DEL MAR COMMENTARY: A toast to Benoit, horse racing lover extraordinaire
By JEFF NAHILL - Staff Writer | ∞
DEL MAR ---- The Southern California horse racing community lost a great man last week when Bob Benoit died on Friday at Centinela Hospital in Inglewood at the age of 81.
Casual fans might not recognize the name, but they should.
Any track photo taken at Del Mar, Hollywood Park or Santa Anita since 1979 was shot by Benoit & Associates, but Bob Benoit's love of the sport went much deeper than that.
He was an ambassador for horse racing and Southern California racing, in particular. In 2004, Hollywood Park named him the inaugural winner of the Laffit Pincay Jr. Award given annually to a person "who has served the sport with integrity, extraordinary dedication, determination and distinction."
"I never met anyone so dedicated," said Dan Smith, Del Mar's senior media coordinator. "He was always thinking about, 'What is good for the game?' He was a guy who always asked, 'What would it take?' If it took 12 or 13 hours, that's what he would do."
Benoit convinced Smith to come into horse racing full-time after reading his freelance stories on the sport while Smith was at the Los Angeles Times as a copy boy.
"We talked for two hours one time in some parking lot about racing," Smith said. "Finally, I said yes. He was like a big brother to me. He took me under his wing, and I learned a lot."
Smith worked for Benoit at Hollywood Park, where Benoit was first in charge of publicity and ended up being general manager and chief operating officer.
Rayetta Burr met Benoit at Hollywood Park in 1973, when she was a switchboard operator. She eventually went to work for Benoit in the publicity department and later followed him to Benoit & Associates, where she became a photographer and a partner in the business along with Tom Abahazy. It was Tom's father, Tibor, whom Benoit knew at Oaklawn Park and got him involved in the track photo business.
The rest, as they say, is history.
"The e-mails are just stacking up," Burr said Monday from her office in the clubhouse. "It's just awesome. So many people are telling us, 'He was so nice to me, and I was a nobody.' Bob never thought 'nobody' ever existed.
"When he was general manager at Hollywood Park, he would sweep the plant every day. He would talk to everybody."
And to hear people reminisce about Benoit, there wasn't anyone he didn't know at any race track.
"He knew everybody ---- everybody," Smith said. "We went places, and he had friends. It was so wide. His circle of friends was coast to coast. It was west to east."
Said Burr: "When he went on solicitation trips for horses or jockeys, he went everywhere. He just wouldn't go to Nick Zito's barn. They might not have a horse this year or next year, but five years down the line, he would. He never missed a barn. Rick Shapiro of the old Western Harness e-mailed us (after Benoit's death) and he said they went on some trip to Mohawk Raceway (harness racing in Canada) and he said, 'Of course, Bob knew the announcer there.' It's just a classic line."

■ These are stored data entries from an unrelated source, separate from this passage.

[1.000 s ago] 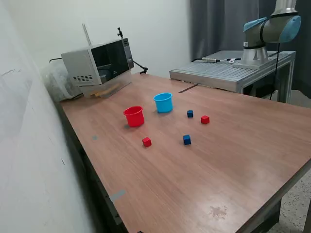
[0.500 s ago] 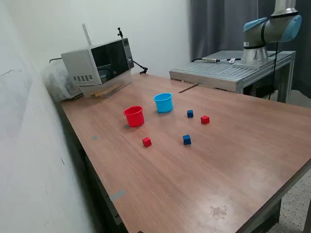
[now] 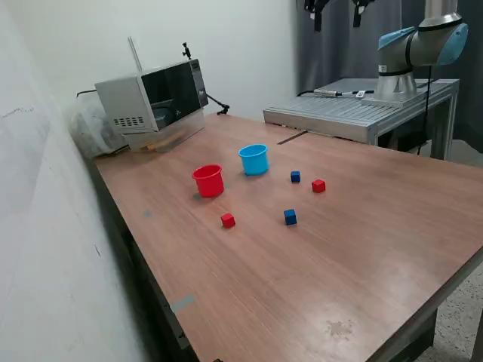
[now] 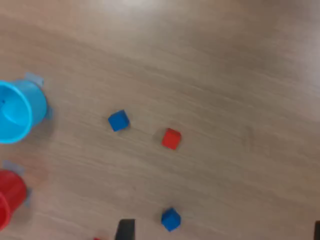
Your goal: Place red objects in the red bin, and blue objects in the blue bin.
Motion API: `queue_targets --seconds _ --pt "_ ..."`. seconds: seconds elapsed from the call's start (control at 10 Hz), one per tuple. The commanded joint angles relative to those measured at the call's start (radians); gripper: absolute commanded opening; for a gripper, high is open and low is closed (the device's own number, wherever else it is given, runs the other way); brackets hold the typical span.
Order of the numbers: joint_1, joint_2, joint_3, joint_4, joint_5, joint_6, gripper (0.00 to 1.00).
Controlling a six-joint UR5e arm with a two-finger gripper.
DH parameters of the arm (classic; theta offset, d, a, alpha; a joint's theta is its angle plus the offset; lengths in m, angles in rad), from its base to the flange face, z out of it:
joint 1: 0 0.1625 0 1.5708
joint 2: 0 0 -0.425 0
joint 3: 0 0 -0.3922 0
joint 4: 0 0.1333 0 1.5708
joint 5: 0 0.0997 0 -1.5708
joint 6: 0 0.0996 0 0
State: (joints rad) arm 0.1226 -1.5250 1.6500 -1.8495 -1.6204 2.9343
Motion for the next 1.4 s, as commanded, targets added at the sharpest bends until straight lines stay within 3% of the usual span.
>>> queue_targets --seconds 0.0,0.3,0.5,0.6,0.8,1.3 --pt "-0.061 0.077 0.149 -0.242 0.005 -0.208 1.0" --pt "-0.113 0.21 0.232 -0.387 0.016 -0.461 1.0" --pt "-0.136 0.265 0.235 -0.404 0.062 -0.593 1.0" --pt "-0.139 0.278 0.237 -0.405 0.066 -0.633 1.0" --pt "-0.169 0.302 0.234 -0.438 0.135 -0.652 1.0" --pt "-0.196 0.429 0.226 -0.533 0.137 -0.684 1.0"
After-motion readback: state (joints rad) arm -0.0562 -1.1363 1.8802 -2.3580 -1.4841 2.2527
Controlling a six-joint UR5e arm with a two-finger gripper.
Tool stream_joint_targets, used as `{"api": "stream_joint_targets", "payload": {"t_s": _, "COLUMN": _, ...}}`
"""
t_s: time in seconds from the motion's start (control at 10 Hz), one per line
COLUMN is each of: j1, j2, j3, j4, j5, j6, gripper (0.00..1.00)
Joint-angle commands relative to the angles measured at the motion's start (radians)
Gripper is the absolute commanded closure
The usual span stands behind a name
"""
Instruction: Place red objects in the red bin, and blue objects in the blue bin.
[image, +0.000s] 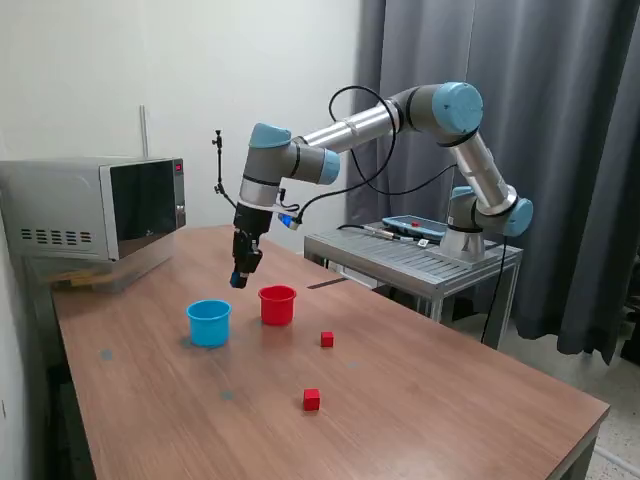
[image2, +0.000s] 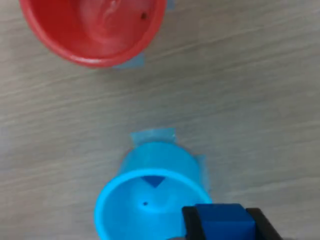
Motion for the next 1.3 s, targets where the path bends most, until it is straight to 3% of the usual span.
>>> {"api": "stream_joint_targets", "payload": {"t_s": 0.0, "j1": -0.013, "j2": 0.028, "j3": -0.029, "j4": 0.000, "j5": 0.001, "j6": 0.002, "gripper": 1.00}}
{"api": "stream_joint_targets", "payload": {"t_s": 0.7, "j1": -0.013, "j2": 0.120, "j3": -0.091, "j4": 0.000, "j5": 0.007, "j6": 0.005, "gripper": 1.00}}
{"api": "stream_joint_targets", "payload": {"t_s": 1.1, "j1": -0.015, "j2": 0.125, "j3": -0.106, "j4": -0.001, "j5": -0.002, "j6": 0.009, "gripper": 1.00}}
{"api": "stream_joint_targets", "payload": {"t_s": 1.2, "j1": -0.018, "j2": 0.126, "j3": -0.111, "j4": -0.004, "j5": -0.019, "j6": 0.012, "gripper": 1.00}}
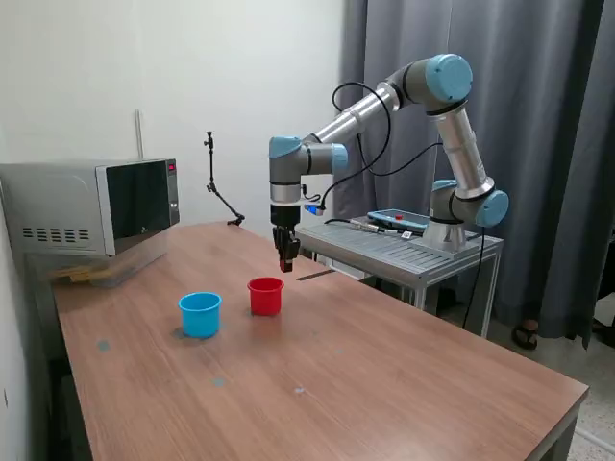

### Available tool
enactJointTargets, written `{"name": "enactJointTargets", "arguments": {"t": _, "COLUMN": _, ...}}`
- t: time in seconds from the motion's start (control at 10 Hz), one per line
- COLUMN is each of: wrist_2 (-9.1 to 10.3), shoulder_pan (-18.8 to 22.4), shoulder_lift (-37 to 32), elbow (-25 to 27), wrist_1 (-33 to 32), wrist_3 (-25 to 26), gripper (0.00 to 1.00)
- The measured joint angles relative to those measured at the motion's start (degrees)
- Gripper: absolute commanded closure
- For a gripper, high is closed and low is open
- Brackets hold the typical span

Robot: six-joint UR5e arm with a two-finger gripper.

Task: Place red objects in the red bin, and blue objects in the blue bin.

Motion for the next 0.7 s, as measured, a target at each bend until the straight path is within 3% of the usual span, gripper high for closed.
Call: {"name": "enactJointTargets", "arguments": {"t": 0.7, "wrist_2": 0.13, "shoulder_pan": -0.9, "shoulder_lift": 3.0, "elbow": -4.7, "wrist_1": 0.3, "wrist_3": -0.3, "gripper": 1.00}}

And Burr gives Benoit credit for her two Eclipse Awards (1983 of John Henry and 1991 of M.C. Hammer).
"He was 60 percent responsible for my two Eclipse Awards," she said. "I was about 10 percent. I just took the pictures. I would never have been around any of these circumstances if it weren't for him."
Benoit was responsible for jockeys like Eddie Delahoussaye and Sandy Hawley coming west. He started an East-West Jockey's Challenge at Hollywood Park.
"Bob would go east," Smith said, "and he would see a rider like a Delahoussaye or Hawley and he would say, 'Hey, you need to come out to the West Coast.' He was always talking up the West Coast and he was responsible for a lot of guys coming to the West Coast.
"The Jockey Challenge was a way of introducing those guys to California. The purses were good and the conditions were good. That was a big step forward for California racing when those guys came from the East Coast."
There are no services planned for Benoit. He didn't want any, and Burr thinks she knows why.
"Especially during Del Mar," she said of the six-day racing weeks, "he probably thought, 'Oh, my God, like these people don't have enough to do.' I can just hear him saying that. I really can."
Burr said there will probably be a toast to Benoit some night after the races during the Oak Tree at Santa Anita Park meet later this fall.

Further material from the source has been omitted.